Can LLM-based models do model-based planning?

Link post

I recently spent a few months thinking about whether LLM-based models can do model-based planning, and wrote a ~40-page report on it: “Report on LLMs and model-based planning”. The doc is a bit rough around the edges still—most notably, the concepts of “efficient planning” and “sufficiently convoluted” tasks in section 1 are incompletely defined—but I thought I would share it in the current form, in case others could find the framework or early conclusions useful.

The summary is as follows:

In this report, I investigate the question of whether current LLM-based models have the cognitive capability of model-based planning (MBP).

As motivation, model-based planning is a frequently mentioned crux in the ongoing debate about whether LLM-based models are on track to scale to AGI. However, the debate is frequently underspecified, with different people taking e.g. “world-model” to mean different things. In this report, l first operationalize model-based planning in a way that in principle can be compared against information-processing patterns in trained LLMs, and explain why I think the operationalization may be necessary for AIs to achieve certain consequential tasks in the real world. I then explore whether current LLM-based models can do it, based mainly on their performance on related benchmarks.

My main findings are that

  • Whether or not LLM-based models can do model-based planning may be bottlenecked by the complexity of the states required by the world-model: in particular whether or not they can be compressed into a compact representation in token form.

  • Current “pure LLMs” through GPT-4 probably cannot do model-based planning as defined here for a nontrivial number of planning steps, over world-models with even very simple states, based on their performance on existing benchmarks.

  • Current reasoning models through o1 probably cannot do model-based planning as defined here for a nontrivial number of planning steps, over world-models with relatively simple states, based on their preliminary performance on existing benchmarks.

  • Existing benchmarks may imperfectly track model-based planning under this operationalization, and I suggest an idea for a new benchmark to fill in the gaps.

  • Looking ahead, I think LLM-based architectures at scale could plausibly support model-based planning inefficiently, with one potential bottleneck being a potential need to encode intermediate states in the chain of thought. The main open questions are whether they could support efficient forms of model-based planning, and to what extent non-token state representations and efficient planning algorithms are needed to achieve consequential tasks in the real world.

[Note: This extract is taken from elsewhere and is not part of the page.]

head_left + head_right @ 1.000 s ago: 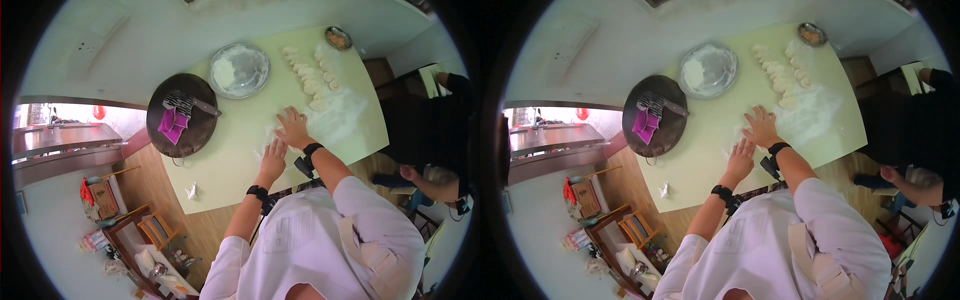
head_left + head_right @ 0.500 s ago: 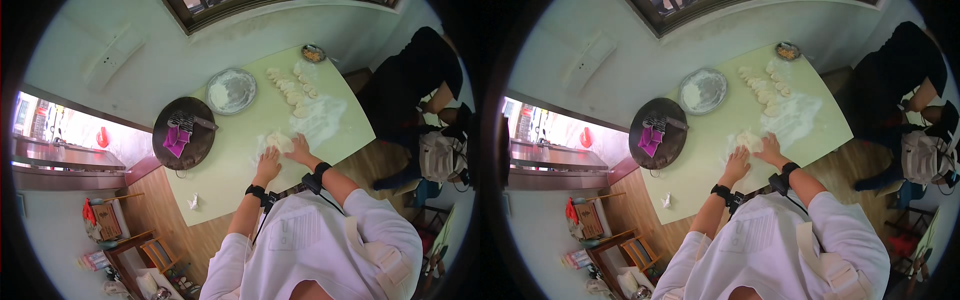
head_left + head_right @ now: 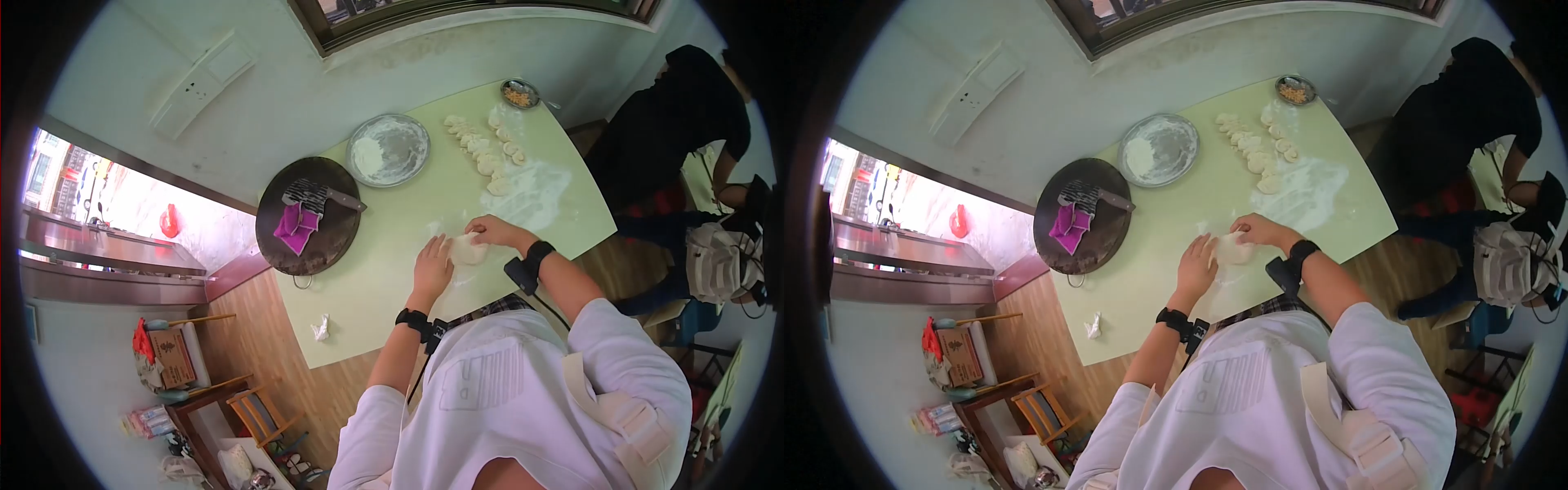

This report is organized as follows.

In section 1, I define and motivate the notion of model-based planning that I’ll use in the report.

In section 2, I review the LLM-based architectures that I’ll consider.

In section 3, I review the strategies with which we can try to get insight into whether current models and/​or their architectures at scale can do model-based planning.

In section 4, I discuss whether current LLM-based models can do model-based planning over world-models with relatively simple states, based mostly on collecting results from existing benchmarks.

In section 5, I discuss ideas for future work.